[Task description]: Begin at the top of the entries below and write out every line through the one containing "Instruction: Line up", excluding pictures.

[Exercise input]:
§

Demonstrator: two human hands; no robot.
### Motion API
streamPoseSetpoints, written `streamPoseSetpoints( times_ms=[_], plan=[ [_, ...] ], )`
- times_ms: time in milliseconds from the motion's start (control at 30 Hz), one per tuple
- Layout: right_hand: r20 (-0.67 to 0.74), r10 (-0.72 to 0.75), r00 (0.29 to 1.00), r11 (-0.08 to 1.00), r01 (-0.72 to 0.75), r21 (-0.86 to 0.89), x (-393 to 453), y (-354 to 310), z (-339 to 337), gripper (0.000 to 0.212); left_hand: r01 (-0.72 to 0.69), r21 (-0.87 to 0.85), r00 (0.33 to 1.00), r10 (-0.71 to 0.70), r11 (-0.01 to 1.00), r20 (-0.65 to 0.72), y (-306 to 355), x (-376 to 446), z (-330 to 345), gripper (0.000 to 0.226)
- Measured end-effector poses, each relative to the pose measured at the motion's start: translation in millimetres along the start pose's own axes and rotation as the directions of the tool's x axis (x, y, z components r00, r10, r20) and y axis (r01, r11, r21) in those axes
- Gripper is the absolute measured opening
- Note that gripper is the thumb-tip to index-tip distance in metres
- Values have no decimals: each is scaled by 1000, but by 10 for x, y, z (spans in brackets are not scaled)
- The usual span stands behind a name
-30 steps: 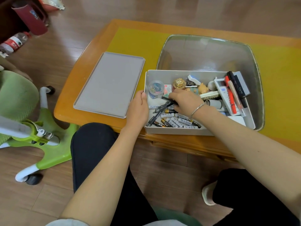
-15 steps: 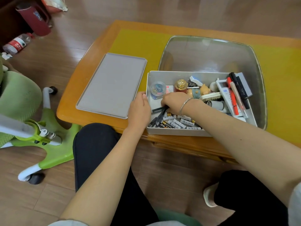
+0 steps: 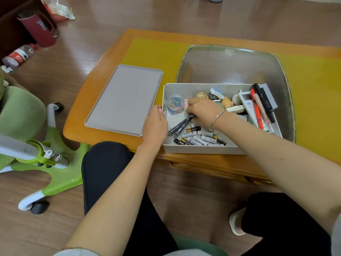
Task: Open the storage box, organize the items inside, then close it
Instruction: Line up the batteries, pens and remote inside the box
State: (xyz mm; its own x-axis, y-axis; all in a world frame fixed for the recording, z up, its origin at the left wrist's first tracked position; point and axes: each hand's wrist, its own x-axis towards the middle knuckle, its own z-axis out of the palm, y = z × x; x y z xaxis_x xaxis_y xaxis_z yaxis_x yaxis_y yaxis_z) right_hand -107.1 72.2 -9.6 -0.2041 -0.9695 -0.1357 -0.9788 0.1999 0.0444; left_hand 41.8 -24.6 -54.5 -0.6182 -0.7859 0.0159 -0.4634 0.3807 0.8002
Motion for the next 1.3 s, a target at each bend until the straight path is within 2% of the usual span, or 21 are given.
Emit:
streamPoseSetpoints(
  times_ms=[167, 367, 567, 633, 733, 800, 867, 967, 1033, 1133, 1300],
  plan=[
    [-85, 113, 990, 987, -102, 122, -213, 102, -117, 21, -7, 1, 1000, 7, 1000, 13, -2, -2, -4, 24],
    [-204, 217, 955, 949, -157, 274, -483, 186, -247, 22, 14, -43, 1000, -14, 999, 8, -22, -4, 9, 26],
    [-431, 313, 846, 933, -190, 304, -616, 370, -532, 19, 28, 17, 1000, -28, 999, -6, -30, 7, 24, 26],
    [-453, 339, 824, 930, -221, 293, -633, 437, -640, 20, 30, 26, 1000, -30, 999, -4, -28, 5, 22, 26],
    [-377, 428, 821, 900, -350, 258, -667, 595, -770, 26, 33, 52, 999, -33, 998, -4, -25, 4, 24, 25],
    [-316, 478, 819, 878, -441, 185, -714, 692, -820, 20, 30, 67, 1000, -30, 997, -4, -25, 4, 25, 24],
    [-243, 556, 795, 831, -526, 180, -789, 764, -834, 9, 28, 75, 1000, -27, 997, -6, -25, 4, 22, 24],
    [-151, 657, 739, 752, -625, 208, -926, 861, -751, 15, 25, 86, 1000, -25, 996, -11, -32, 0, 24, 26],
    [-115, 699, 706, 709, -663, 239, -1029, 913, -648, 23, 9, 111, 1000, -8, 994, -4, -5, 9, 27, 30],
    [-72, 748, 659, 644, -696, 319, -1150, 931, -474, 34, -64, 254, 998, 60, 965, 24, 89, 74, 24, 38],
    [-81, 810, 581, 563, -732, 384, -1246, 914, -254, 31, -63, 362, 997, 47, 930, 54, 149, 146, 59, 37]
  ],
)
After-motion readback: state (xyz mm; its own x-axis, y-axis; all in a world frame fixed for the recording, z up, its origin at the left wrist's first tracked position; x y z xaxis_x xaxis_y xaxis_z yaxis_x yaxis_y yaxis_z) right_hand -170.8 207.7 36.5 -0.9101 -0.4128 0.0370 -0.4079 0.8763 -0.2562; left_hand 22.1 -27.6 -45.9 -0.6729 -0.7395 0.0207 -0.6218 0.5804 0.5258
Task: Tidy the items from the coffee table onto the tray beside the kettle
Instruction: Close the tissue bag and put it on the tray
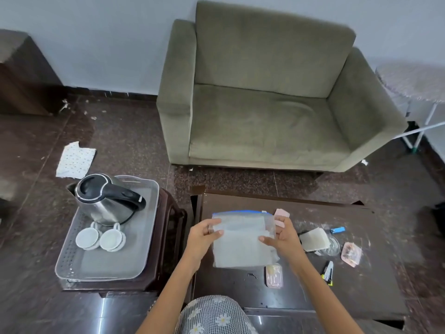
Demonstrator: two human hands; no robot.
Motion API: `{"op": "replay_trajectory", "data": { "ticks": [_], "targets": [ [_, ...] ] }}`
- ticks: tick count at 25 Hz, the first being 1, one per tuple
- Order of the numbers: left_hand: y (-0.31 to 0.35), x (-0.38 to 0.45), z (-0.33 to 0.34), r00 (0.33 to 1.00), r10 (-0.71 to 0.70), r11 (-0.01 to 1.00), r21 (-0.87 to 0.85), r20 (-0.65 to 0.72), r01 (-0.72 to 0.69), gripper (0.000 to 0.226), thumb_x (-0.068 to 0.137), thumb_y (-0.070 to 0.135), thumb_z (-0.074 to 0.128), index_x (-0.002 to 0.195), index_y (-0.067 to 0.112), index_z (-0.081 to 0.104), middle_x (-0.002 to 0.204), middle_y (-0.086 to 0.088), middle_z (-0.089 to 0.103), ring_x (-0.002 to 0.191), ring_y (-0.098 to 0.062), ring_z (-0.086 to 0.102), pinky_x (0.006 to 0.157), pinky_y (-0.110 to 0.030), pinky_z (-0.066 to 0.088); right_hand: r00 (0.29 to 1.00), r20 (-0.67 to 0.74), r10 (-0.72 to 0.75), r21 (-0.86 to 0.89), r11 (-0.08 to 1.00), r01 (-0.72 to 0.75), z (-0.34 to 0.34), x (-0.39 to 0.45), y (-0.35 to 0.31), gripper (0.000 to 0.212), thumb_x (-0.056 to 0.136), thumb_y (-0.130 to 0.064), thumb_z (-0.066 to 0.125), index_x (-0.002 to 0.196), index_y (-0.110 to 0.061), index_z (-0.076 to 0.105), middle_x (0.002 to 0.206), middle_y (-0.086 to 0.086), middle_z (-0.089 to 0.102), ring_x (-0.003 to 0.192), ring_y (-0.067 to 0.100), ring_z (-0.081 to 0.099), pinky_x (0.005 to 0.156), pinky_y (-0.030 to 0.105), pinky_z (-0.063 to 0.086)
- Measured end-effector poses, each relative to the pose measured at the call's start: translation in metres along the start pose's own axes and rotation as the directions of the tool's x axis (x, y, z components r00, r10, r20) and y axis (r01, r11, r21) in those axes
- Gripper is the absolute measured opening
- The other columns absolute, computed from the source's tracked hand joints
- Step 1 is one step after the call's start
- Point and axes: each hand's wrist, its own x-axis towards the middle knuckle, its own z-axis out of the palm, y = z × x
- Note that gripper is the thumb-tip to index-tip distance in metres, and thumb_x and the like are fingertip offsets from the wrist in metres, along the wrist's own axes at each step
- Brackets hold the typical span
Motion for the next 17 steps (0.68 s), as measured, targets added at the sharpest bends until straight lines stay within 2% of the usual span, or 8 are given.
{"op": "replay_trajectory", "data": {
  "ticks": [2,3,5,8,10,12,15,17],
  "targets": [
    [0.007,0.001,-0.005,0.999,0.025,1.000,-0.003,-0.034,-0.025,0.030,0.072,0.004,0.078,0.100,0.015,0.072,0.090,-0.015,0.070,0.084,-0.022,0.067,0.077,-0.020,0.054,1.000,0.017,-0.004,0.019,1.000,0.004,0.001,0.001,-0.003,0.080,0.069,0.013,0.074,0.125,-0.028,0.035,0.104,0.009,0.069,0.088,0.017,0.069,0.073,0.025,0.056],
    [0.008,0.001,-0.007,0.998,0.030,1.000,0.003,-0.057,-0.030,0.033,0.070,0.004,0.080,0.100,0.013,0.073,0.092,-0.016,0.073,0.085,-0.022,0.070,0.079,-0.023,0.055,0.999,0.025,-0.023,0.008,1.000,0.023,0.001,0.003,-0.002,0.079,0.070,0.010,0.074,0.128,-0.028,0.038,0.104,0.007,0.070,0.090,0.018,0.069,0.073,0.024,0.056],
    [0.010,0.001,-0.011,0.993,0.070,0.996,0.056,-0.093,-0.065,0.036,0.066,0.006,0.083,0.100,0.013,0.073,0.088,-0.014,0.075,0.083,-0.021,0.072,0.079,-0.028,0.056,0.997,0.046,-0.065,-0.116,0.991,0.070,0.002,0.002,-0.006,0.056,0.072,-0.002,0.078,0.119,-0.022,0.057,0.107,0.003,0.069,0.091,0.016,0.066,0.073,0.017,0.052],
    [0.015,0.000,-0.013,0.980,0.164,0.964,0.228,-0.110,-0.135,0.024,0.067,0.007,0.082,0.087,0.017,0.075,0.073,-0.006,0.075,0.070,-0.019,0.072,0.062,-0.023,0.057,0.990,0.032,-0.140,-0.384,0.912,0.141,0.007,0.005,-0.004,0.037,0.071,-0.012,0.080,0.106,-0.018,0.071,0.110,-0.003,0.070,0.089,0.009,0.061,0.073,0.010,0.047],
    [0.019,-0.002,-0.013,0.973,0.216,0.929,0.323,-0.077,-0.181,0.013,0.071,0.005,0.078,0.077,0.015,0.076,0.071,-0.007,0.074,0.068,-0.021,0.071,0.056,-0.025,0.055,0.985,-0.027,-0.169,-0.487,0.863,0.135,0.013,0.006,-0.004,0.027,0.070,-0.010,0.080,0.096,-0.012,0.074,0.091,-0.005,0.068,0.081,0.011,0.059,0.068,0.004,0.043],
    [0.018,-0.001,-0.015,0.963,0.262,0.891,0.400,-0.069,-0.214,0.009,0.071,0.007,0.077,0.074,0.015,0.075,0.075,-0.004,0.072,0.070,-0.021,0.068,0.060,-0.030,0.054,0.982,-0.054,-0.182,-0.575,0.810,0.119,0.016,0.006,-0.006,0.015,0.070,-0.012,0.080,0.084,-0.009,0.075,0.079,-0.006,0.058,0.075,0.014,0.057,0.064,0.006,0.040],
    [0.014,0.002,-0.020,0.949,0.309,0.865,0.434,-0.066,-0.251,0.013,0.066,0.008,0.082,0.071,0.016,0.072,0.089,0.003,0.066,0.079,-0.014,0.063,0.069,-0.022,0.048,0.980,0.027,-0.196,-0.658,0.735,0.165,0.014,0.005,-0.012,0.016,0.069,-0.013,0.081,0.069,-0.022,0.067,0.094,-0.001,0.059,0.082,0.007,0.056,0.068,0.014,0.038],
    [0.016,0.001,-0.019,0.955,0.295,0.871,0.415,-0.018,-0.262,0.015,0.066,0.009,0.082,0.070,0.019,0.071,0.093,0.003,0.069,0.083,-0.008,0.064,0.069,-0.019,0.046,0.983,0.117,-0.141,-0.770,0.613,0.180,0.013,0.006,-0.016,0.014,0.070,-0.019,0.078,0.075,-0.020,0.066,0.106,-0.003,0.064,0.097,0.010,0.060,0.074,0.023,0.042]
  ]
}}
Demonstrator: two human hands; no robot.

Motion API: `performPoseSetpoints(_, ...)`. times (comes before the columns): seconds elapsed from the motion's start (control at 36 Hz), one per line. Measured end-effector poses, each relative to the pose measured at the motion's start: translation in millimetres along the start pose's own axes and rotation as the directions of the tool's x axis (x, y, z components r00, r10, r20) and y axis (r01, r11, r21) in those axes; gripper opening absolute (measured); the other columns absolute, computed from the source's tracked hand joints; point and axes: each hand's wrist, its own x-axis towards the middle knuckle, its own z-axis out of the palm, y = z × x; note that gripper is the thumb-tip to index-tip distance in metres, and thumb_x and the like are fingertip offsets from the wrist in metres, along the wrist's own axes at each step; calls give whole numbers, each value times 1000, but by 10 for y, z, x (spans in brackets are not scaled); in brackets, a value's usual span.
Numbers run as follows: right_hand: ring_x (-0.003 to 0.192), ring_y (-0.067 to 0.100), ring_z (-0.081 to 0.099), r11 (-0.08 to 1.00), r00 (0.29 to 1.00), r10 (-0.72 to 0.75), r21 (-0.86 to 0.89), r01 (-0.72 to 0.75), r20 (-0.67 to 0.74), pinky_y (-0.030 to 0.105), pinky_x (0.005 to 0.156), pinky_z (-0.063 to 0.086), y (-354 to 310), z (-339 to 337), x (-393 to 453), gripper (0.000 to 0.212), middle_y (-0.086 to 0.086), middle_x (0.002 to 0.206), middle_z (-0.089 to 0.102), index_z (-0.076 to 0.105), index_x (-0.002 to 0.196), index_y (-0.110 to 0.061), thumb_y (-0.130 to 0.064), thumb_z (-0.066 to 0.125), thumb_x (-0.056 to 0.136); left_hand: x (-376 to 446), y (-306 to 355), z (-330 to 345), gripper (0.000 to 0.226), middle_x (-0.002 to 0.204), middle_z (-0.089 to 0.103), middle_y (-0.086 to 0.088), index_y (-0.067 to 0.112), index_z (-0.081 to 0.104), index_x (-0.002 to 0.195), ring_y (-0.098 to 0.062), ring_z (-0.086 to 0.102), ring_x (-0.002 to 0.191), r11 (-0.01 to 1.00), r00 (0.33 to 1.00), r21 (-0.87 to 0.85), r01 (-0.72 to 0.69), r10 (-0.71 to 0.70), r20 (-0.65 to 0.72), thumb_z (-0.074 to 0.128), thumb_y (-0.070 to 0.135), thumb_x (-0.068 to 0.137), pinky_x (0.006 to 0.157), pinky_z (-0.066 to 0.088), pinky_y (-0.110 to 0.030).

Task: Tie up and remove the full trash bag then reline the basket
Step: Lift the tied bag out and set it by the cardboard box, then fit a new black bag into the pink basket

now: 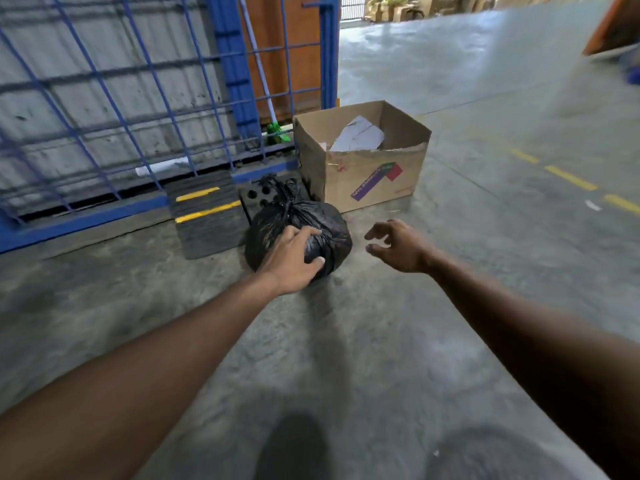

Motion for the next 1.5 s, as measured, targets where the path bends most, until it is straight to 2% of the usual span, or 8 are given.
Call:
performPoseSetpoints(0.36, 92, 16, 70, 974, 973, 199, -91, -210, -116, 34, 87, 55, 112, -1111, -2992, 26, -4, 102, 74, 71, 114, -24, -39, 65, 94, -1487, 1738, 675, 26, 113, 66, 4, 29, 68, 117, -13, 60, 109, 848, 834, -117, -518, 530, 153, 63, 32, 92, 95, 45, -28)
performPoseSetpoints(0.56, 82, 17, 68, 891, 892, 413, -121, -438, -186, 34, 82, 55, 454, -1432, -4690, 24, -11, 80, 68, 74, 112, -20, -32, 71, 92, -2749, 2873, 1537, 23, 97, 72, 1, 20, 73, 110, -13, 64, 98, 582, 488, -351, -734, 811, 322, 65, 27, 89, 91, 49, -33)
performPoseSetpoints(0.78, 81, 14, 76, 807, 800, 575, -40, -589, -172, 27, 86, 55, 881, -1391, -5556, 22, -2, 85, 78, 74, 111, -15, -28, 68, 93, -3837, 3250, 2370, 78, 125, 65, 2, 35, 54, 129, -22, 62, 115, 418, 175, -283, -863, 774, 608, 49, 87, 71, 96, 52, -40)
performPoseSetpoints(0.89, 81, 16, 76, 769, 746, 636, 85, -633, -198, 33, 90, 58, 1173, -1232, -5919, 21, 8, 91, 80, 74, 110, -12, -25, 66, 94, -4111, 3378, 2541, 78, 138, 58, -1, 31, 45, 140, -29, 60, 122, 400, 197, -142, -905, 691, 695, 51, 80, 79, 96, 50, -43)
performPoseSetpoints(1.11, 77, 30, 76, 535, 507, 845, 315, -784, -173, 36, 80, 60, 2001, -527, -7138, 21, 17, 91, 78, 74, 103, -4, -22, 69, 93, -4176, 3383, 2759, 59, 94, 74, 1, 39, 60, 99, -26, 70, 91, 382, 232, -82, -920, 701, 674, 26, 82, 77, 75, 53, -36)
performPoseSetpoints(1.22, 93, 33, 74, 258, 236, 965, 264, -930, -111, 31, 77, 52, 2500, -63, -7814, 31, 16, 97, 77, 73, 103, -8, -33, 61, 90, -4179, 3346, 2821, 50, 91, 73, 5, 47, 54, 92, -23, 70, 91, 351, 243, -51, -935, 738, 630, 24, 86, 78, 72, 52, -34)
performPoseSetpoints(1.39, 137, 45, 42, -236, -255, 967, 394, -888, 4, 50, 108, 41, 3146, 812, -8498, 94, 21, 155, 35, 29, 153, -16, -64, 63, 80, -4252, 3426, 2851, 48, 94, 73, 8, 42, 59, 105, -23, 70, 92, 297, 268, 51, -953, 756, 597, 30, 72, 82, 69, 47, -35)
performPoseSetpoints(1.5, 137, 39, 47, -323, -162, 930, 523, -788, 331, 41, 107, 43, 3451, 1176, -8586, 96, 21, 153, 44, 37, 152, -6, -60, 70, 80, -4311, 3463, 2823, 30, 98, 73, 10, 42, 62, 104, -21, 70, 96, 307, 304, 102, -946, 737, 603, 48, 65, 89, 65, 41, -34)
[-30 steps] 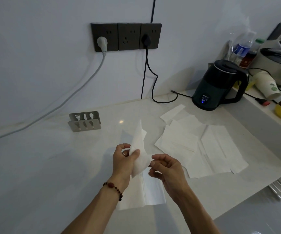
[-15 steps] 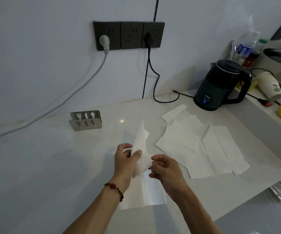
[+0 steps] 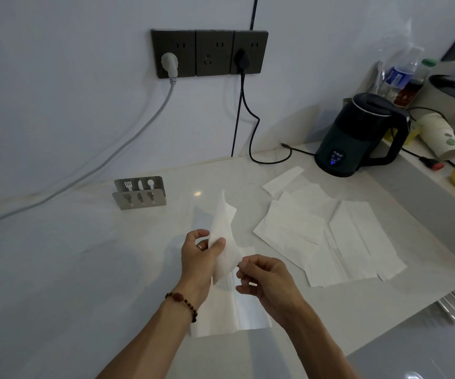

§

[Response area]:
Demonstrator: two human hands; no robot.
### Motion API
streamPoseSetpoints, written `streamPoseSetpoints( times_ms=[_], plan=[ [_, ...] ], )`
- times_ms: time in milliseconds from the motion's start (control at 30 Hz), one per tuple
- Layout: right_hand: r20 (-0.67 to 0.74), r10 (-0.72 to 0.75), r00 (0.29 to 1.00), r11 (-0.08 to 1.00), r01 (-0.72 to 0.75), r21 (-0.86 to 0.89), x (-393 to 453), y (-354 to 310), z (-339 to 337), gripper (0.000 to 0.212); left_hand: r01 (-0.72 to 0.69), r21 (-0.87 to 0.85), r00 (0.33 to 1.00), r10 (-0.71 to 0.70), r11 (-0.01 to 1.00), r20 (-0.65 to 0.72), y (-306 to 355), x (-376 to 446), z (-330 to 345), gripper (0.000 to 0.226)
- Measured end-effector poses, each relative to the pose measured at the motion's start: translation in millimetres along the start pose's own axes and rotation as the directions of the tool's x axis (x, y, z components r00, r10, r20) and y axis (r01, r11, r21) in those axes
- Gripper is the absolute measured opening
- Note that gripper is the thumb-tip to index-tip distance in metres
- Values have no decimals: each is scaled by 1000, but by 10 for x, y, z (spans in brackets are not scaled)
- The usual span stands behind a name
-30 steps: 
-15 steps: 
+0 steps: 
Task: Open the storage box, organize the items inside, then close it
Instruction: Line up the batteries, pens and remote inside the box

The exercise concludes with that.